Methods: First-degree relatives of 122 patients with primary blepharospasm were examined with a validated 2-step diagnostic procedure, including a screening questionnaire and examination of some relatives. Examiners were blinded to the questionnaire data for family history of probands. Data for demographic and clinical features, prior ophthalmologic complaints, and nondecaffeinated coffee intake were collected from probands before family investigation.
Results: Dystonia was diagnosed in 27 relatives from 23 families (20% rate of family history for dystonia). No significant differences were found between familial and sporadic cases in the frequency of coffee drinking and eye diseases or in sex, age at onset, or tendency to spread. Multivariable conditional logistic analysis testing of 67 case patients and 127 family-matched unaffected siblings yielded a significant positive association between blepharospasm and prior eye diseases (adjusted odds ratio [OR] 2.5; 95% confidence interval [CI] 1.1-6.1; p = 0.03) and a significant inverse association between case status and ever coffee drinking (adjusted OR 0.23; 95% CI 0.1-0.8; p = 0.02).

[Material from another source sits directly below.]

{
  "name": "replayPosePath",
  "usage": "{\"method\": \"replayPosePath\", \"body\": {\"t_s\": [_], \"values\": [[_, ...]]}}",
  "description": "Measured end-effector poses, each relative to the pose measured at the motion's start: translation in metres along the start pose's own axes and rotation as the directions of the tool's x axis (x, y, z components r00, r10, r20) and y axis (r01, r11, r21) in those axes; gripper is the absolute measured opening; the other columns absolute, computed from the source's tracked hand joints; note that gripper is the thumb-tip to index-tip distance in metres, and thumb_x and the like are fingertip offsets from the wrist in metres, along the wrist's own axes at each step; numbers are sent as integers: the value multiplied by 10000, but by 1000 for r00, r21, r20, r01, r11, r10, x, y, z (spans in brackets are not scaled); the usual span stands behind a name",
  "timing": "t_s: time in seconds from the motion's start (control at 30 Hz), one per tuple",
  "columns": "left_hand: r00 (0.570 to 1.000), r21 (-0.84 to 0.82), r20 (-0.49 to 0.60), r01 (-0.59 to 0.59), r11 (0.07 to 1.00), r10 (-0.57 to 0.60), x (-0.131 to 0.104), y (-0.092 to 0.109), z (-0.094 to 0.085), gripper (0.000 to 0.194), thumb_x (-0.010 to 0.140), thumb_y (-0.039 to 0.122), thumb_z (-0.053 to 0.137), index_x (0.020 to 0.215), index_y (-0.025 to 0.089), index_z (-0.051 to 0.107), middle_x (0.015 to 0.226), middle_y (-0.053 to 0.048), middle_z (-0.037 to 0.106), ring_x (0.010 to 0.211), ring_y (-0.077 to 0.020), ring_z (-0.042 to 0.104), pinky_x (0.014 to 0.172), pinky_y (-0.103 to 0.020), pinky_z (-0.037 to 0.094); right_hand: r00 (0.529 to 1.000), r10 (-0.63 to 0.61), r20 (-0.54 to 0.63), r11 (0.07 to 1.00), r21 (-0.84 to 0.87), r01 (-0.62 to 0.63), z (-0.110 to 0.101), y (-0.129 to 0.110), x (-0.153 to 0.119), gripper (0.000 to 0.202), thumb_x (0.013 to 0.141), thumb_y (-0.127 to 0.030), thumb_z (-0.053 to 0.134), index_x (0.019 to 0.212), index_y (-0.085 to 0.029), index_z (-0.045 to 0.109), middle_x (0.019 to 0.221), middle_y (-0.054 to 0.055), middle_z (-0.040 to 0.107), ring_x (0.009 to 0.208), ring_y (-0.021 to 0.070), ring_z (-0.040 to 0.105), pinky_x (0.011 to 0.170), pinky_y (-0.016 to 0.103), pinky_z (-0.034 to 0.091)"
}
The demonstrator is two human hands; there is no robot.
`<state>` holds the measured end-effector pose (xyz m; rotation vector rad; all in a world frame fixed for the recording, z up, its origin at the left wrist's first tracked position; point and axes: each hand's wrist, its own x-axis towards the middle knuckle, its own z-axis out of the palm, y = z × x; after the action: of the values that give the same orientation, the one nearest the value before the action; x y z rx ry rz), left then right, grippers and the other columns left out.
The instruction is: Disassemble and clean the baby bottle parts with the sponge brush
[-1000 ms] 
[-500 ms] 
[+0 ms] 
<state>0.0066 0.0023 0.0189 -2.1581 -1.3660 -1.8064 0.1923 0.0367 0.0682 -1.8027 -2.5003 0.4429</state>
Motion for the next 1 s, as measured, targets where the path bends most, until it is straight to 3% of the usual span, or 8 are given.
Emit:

Conclusions: The new information from this large family-based study on primary blepharospasm strongly supports eye diseases and coffee as risk factors for blepharospasm. The finding that the 2 environmental exposures exerted a similar influence on familial and sporadic blepharospasm, together with the convergent phenotypic expression in familial and sporadic cases, implies that familial and sporadic blepharospasm probably share a common etiologic background.